For the test chemical, the hydrolysis half-life value was determined at different pH range. The study was performed according to OECD Guideline 111 (Hydrolysis as a Function of pH) at a temperature of 50°C and pH of 4, 7 and 9, respectively. The pH 4 solution was prepared as a 0.01 M sodium acetate buffer. It was prepared by weighing 0.82 grams of anhydrous sodium acetate into a l liter volumetric flask and adding 900 mL of distilled water. The pH was adjusted to 4.0 with concentrated acetic acid and diluted to the mark with distilled water. pH 7.0 solution was prepared as a 0.01 M phosphate buffer. It was prepared using 1.4 grams of potassium phosphate monobasic crystal per liter of solution. The pH was adjusted to 7.0 with 1 N sodium hydroxide and/or hydrochloric acid and diluted to the mark with distilled water. pH 9.0 solution was prepared as a 0.025 M sodium borate buffer. It was prepared by weighing 9.5 grams of sodium borate decahydrate into a 1 liter volumetric flask and adding 900 mL of distilled water. The pH was adjusted to 9.0 with sodium hydroxide and/or hydrochloric acid and diluted to the mark with distilled water. The buffers were autoclaved prior to use in order to remove any microbes and oxygen from the solutions. A preliminary test was conducted to determine the saturation concentration of the test material. It was determined to be 5,120mg/l. For the main study the concentration of HQEE was 28 mg/l, which is less than the approximate half-saturation concentration and less than 0.01 M based on a molecular weight of 198. At each pH, 500 ml of test solution was subdivided into 33 vessels each containing 14 ml. The vessels were tightly capped, wrapped in aluminum foil to exclude light, and incubated at 50 ± 1°C in a water bath. Three vessels were taken at each time point (0, 0.5, 1.0, 1.5, 3.25, 3.75, 24, 48, 72, 96, and 120 hours) and analyzed for the test substance.
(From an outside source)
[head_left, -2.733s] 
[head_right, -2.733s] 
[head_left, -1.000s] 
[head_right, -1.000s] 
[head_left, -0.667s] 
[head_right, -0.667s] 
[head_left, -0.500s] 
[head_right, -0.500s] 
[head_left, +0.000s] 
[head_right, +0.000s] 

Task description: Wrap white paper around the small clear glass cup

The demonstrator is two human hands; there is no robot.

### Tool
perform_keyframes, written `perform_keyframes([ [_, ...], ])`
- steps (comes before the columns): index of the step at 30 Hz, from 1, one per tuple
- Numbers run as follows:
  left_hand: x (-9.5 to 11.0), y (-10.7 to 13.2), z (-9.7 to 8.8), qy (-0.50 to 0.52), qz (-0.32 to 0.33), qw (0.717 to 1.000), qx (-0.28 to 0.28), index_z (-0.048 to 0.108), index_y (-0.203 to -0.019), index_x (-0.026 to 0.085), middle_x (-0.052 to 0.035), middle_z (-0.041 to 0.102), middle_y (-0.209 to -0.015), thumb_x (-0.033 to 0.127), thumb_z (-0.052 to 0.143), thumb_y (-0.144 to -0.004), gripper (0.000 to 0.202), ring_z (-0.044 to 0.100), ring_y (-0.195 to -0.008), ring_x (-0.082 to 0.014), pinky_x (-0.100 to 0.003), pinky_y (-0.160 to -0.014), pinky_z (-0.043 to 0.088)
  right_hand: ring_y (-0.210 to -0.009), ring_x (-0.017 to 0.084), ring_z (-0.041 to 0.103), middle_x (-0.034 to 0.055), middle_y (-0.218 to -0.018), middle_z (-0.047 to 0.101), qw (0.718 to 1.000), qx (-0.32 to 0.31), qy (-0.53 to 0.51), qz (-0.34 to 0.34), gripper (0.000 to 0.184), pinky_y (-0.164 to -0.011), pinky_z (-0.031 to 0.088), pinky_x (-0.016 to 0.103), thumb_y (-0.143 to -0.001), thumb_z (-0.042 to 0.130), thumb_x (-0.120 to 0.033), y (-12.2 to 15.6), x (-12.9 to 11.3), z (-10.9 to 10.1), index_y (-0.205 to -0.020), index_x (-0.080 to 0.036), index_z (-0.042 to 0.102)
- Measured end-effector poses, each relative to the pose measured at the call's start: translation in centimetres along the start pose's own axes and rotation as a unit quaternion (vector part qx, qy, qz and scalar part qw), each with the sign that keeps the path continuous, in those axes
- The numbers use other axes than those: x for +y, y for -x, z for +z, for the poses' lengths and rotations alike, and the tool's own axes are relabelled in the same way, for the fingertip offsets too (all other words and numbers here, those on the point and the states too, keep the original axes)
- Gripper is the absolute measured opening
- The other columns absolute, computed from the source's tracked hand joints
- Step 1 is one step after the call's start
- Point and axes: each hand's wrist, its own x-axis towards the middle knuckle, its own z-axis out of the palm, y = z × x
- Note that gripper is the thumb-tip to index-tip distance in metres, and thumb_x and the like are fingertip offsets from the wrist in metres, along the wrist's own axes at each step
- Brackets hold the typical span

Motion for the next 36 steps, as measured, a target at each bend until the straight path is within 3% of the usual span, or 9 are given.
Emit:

Appropriate controls were used as blanks for analysis.  At pH 4, 7 and 9 the average measured concentration of the test chemical after 5 days residence in water at 50°C was 27.6, 29.1, 29.2 mg/l, respectively. Each value is the mean standard deviation of 3 replicates. The half-life period of test chemical was determined to be > 1 yr. Thus, test chemical was reported to be hydrolytically stable at pH 4, 7 and 9, respectively at a temperature of 50⁰C. Thus based on this, test chemical is considered to be not hydrolysable.

 

On the basis of the experimental studies of the structurally and functionally similar read across chemical and applying the weight of evidence approach, the hydrolysis half-life value of the test chemical Ethyl 2-naphthyl ether can be expected to be > 1 yr at pH 4, 7 and 9 & at a temperature of 50⁰C or > 30 days at pH 5, 7 and 9, respectively. Thus, based on this half-life value, it can be concluded that the test chemical Ethyl 2-naphthyl ether is not hydrolysable.